The lines to copy are those in the listing below that contain the word "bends".
.....
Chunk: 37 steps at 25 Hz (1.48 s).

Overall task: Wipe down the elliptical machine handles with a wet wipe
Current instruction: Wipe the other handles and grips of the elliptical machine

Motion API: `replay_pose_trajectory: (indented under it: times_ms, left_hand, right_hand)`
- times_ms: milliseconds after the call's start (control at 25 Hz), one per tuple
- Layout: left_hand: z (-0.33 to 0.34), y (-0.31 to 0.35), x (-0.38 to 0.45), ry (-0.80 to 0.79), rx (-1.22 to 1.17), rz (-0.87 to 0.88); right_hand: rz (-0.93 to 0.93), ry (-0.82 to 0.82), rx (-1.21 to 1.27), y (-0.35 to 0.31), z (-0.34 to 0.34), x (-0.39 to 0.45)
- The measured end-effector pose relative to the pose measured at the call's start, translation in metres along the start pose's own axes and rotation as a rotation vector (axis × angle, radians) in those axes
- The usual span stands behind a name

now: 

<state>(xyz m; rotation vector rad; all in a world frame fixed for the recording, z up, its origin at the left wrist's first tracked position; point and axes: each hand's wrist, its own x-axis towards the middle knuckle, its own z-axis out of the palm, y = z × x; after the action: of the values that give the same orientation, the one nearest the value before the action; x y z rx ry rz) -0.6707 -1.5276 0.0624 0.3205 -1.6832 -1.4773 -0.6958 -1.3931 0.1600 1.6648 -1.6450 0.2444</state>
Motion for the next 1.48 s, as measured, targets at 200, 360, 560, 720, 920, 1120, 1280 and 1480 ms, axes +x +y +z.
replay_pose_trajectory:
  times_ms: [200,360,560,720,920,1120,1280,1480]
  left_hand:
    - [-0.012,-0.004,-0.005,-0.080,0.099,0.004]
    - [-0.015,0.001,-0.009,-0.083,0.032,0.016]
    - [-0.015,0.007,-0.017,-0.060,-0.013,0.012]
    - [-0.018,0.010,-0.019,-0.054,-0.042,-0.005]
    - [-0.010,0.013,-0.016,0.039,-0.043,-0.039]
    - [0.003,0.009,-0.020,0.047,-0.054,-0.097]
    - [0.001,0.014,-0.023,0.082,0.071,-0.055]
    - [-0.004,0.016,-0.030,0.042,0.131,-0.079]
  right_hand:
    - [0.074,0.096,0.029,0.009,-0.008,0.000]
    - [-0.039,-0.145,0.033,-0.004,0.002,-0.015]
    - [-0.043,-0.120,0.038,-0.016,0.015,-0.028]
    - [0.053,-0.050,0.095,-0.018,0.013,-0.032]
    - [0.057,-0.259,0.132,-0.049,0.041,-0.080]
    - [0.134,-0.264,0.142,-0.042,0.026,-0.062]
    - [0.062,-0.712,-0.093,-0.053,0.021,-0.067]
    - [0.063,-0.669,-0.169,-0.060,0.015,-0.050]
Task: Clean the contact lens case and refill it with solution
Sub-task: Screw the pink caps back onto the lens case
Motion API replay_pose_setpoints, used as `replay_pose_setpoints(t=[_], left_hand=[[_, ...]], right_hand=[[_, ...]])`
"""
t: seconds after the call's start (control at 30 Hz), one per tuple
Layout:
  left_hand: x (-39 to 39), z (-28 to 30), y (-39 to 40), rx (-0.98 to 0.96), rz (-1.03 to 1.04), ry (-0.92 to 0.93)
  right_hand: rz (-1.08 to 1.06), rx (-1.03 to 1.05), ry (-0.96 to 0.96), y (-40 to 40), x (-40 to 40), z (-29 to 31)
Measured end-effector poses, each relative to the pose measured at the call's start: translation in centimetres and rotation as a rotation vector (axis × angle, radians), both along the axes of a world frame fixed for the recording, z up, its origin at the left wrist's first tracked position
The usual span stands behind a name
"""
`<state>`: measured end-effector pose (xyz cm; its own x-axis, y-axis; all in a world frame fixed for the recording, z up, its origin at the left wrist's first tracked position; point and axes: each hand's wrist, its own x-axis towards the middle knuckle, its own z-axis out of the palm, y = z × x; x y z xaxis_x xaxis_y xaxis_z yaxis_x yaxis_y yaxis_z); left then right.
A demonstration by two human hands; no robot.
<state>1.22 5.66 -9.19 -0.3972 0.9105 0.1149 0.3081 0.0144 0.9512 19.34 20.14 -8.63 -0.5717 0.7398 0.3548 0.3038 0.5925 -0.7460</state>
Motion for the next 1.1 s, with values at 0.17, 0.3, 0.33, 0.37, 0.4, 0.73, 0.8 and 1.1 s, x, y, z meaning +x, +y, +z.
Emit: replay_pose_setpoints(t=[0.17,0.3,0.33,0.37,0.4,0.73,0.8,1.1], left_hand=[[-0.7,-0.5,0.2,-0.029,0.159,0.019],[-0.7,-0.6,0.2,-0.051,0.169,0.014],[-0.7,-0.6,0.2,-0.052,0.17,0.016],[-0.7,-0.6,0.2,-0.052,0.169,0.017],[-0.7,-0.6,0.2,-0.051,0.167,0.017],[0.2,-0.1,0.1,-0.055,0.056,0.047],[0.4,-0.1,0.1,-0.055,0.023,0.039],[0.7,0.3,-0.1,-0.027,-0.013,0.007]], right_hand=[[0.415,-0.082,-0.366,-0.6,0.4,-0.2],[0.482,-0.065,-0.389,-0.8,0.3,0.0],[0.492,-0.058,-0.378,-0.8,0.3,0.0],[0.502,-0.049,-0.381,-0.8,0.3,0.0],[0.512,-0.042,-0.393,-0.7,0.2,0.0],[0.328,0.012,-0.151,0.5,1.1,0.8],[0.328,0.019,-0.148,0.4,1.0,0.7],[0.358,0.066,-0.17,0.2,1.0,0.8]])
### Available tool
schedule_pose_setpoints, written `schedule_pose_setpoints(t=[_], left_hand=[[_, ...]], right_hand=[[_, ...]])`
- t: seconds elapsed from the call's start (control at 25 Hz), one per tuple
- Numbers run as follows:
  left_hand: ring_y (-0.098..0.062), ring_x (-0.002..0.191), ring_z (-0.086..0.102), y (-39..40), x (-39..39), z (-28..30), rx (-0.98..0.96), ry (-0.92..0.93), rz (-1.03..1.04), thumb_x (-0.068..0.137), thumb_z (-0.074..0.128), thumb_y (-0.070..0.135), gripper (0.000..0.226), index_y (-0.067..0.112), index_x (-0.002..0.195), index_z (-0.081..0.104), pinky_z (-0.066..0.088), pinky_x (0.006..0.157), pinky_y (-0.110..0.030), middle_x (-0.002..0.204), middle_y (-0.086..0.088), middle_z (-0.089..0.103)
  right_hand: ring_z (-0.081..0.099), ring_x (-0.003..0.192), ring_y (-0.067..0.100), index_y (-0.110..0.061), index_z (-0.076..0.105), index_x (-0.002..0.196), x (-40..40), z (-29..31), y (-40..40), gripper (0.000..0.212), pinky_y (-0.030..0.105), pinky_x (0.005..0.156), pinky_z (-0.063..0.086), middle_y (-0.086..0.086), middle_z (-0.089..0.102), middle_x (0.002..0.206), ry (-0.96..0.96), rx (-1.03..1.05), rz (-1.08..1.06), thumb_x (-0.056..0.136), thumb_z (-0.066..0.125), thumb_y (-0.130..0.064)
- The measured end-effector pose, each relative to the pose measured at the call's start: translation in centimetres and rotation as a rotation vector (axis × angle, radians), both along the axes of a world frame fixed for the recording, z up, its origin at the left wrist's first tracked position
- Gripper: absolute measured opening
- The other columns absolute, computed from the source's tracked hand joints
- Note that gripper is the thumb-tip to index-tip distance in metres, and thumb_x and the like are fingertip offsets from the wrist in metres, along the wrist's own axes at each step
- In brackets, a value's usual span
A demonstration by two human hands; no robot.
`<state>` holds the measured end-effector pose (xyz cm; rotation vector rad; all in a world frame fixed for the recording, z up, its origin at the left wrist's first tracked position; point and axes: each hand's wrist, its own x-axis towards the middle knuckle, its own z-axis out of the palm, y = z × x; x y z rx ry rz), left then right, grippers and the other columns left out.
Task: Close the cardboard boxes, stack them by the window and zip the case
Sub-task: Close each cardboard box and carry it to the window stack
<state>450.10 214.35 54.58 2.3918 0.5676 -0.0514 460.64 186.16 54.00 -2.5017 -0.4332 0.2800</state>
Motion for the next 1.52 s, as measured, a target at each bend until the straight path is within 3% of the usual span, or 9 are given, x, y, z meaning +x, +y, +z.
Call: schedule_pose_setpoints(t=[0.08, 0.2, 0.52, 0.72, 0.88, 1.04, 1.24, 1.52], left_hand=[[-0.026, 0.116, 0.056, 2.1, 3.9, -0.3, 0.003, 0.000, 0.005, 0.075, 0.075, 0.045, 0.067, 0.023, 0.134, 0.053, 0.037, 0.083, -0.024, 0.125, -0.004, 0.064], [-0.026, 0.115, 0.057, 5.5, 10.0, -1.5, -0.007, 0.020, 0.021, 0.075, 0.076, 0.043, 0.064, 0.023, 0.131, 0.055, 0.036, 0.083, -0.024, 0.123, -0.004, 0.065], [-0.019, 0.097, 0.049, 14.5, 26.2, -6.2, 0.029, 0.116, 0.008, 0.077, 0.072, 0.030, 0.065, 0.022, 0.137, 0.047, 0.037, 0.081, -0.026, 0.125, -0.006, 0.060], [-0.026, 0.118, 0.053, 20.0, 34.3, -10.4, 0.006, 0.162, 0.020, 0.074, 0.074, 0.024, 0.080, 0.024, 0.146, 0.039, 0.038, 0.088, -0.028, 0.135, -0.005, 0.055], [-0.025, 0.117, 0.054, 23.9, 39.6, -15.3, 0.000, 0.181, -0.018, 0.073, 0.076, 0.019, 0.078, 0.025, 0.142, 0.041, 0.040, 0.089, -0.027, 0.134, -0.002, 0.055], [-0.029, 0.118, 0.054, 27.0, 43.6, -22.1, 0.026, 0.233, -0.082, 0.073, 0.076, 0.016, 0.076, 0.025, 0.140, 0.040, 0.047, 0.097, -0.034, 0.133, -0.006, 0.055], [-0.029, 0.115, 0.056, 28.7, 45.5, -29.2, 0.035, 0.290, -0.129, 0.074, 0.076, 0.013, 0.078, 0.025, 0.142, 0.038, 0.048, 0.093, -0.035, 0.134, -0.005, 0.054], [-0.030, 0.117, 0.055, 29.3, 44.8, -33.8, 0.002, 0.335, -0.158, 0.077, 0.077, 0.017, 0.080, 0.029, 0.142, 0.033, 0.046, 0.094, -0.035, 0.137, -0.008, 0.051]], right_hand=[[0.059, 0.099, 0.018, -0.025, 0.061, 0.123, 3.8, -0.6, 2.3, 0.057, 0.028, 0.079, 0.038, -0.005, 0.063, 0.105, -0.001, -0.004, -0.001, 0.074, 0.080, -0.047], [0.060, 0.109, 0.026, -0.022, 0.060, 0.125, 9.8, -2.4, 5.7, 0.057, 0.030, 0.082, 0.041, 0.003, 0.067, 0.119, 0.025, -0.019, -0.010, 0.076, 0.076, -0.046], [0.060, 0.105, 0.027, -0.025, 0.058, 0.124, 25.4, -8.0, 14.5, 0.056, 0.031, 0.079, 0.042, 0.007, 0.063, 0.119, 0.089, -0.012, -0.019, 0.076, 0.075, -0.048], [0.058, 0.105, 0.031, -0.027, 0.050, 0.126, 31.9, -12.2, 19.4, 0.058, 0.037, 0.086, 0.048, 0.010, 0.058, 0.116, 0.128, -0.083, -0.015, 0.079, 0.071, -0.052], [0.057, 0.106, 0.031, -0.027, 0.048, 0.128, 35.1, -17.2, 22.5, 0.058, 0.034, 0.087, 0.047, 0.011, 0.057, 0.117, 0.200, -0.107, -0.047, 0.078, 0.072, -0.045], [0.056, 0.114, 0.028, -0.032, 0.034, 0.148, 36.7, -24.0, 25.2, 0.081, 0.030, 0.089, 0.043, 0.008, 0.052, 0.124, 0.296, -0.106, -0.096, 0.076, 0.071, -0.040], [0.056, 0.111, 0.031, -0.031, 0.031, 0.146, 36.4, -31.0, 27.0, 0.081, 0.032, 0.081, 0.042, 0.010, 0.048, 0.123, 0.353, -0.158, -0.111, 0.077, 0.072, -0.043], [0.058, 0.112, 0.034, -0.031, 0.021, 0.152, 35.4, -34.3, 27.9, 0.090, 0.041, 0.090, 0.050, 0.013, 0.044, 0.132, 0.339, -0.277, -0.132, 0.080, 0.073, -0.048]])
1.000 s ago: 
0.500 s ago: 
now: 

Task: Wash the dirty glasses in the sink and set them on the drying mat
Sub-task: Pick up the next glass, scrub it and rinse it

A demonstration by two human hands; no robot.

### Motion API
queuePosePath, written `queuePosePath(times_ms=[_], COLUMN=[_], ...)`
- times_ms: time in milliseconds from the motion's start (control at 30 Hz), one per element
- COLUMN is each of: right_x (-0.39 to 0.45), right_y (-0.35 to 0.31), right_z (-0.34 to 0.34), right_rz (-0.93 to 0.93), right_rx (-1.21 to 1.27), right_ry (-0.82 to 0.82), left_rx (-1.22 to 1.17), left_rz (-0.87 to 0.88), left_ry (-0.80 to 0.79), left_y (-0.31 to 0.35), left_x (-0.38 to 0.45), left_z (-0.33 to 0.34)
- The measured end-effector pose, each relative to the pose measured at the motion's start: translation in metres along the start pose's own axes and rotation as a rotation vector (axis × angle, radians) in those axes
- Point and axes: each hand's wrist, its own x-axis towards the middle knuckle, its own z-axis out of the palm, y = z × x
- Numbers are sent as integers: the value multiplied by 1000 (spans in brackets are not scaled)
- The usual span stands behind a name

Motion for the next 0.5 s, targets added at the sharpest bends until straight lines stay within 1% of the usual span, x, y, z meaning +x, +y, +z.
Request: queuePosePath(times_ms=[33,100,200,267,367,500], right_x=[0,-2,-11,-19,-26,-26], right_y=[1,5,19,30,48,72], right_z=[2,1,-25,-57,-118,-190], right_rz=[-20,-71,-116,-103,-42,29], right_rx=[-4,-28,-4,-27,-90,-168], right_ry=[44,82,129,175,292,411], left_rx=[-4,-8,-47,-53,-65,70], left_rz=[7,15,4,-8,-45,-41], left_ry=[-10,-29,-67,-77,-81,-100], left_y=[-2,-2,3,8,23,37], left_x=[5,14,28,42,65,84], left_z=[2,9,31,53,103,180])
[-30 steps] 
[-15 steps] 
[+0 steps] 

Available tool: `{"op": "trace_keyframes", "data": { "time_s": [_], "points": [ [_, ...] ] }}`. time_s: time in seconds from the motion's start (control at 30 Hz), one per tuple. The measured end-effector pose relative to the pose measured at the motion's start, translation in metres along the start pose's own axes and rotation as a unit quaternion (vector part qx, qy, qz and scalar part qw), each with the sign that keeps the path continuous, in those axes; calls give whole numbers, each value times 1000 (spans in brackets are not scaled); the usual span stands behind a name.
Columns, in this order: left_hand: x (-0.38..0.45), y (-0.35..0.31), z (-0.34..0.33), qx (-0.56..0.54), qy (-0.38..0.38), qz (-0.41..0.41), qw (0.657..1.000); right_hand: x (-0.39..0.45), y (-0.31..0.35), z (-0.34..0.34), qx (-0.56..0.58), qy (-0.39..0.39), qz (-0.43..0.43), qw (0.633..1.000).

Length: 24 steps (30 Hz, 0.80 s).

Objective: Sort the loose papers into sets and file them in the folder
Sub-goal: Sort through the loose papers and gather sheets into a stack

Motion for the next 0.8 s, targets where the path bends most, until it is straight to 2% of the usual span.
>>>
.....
:: Result of the task ::
Motion for the next 0.5 s, targets added at the sharpest bends until straight lines stay within 1% of the usual span, x, y, z meaning +x, +y, +z.
Motion for the next 0.8 s, targets where the path bends most, until it is straight to 2% of the usual span.

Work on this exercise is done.